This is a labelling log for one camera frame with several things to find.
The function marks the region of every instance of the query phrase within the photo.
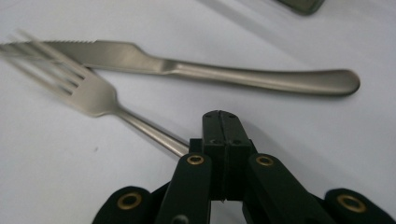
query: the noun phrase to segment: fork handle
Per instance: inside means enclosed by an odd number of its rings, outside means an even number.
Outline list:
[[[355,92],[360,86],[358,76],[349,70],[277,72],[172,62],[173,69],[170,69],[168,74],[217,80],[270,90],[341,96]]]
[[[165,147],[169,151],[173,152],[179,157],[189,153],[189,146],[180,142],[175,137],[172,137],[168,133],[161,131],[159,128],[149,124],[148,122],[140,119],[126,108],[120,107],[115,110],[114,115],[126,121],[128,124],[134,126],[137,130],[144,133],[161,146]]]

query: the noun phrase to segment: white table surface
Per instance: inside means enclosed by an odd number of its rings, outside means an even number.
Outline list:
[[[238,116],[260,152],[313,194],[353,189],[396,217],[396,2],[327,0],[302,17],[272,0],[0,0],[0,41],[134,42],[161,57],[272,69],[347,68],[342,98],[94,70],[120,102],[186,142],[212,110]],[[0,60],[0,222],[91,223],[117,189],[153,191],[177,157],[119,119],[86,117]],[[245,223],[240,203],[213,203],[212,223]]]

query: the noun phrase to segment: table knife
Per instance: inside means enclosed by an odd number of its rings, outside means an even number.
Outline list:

WHAT THE EXERCISE ASKS: Copy out each line of the data where the string "query" appears.

ANSWER FOR THIS EXERCISE:
The function marks the region of every instance of the query phrase within the photo.
query: the noun phrase to segment: fork handle
query: the noun phrase to segment: white table surface
query: the noun phrase to segment: table knife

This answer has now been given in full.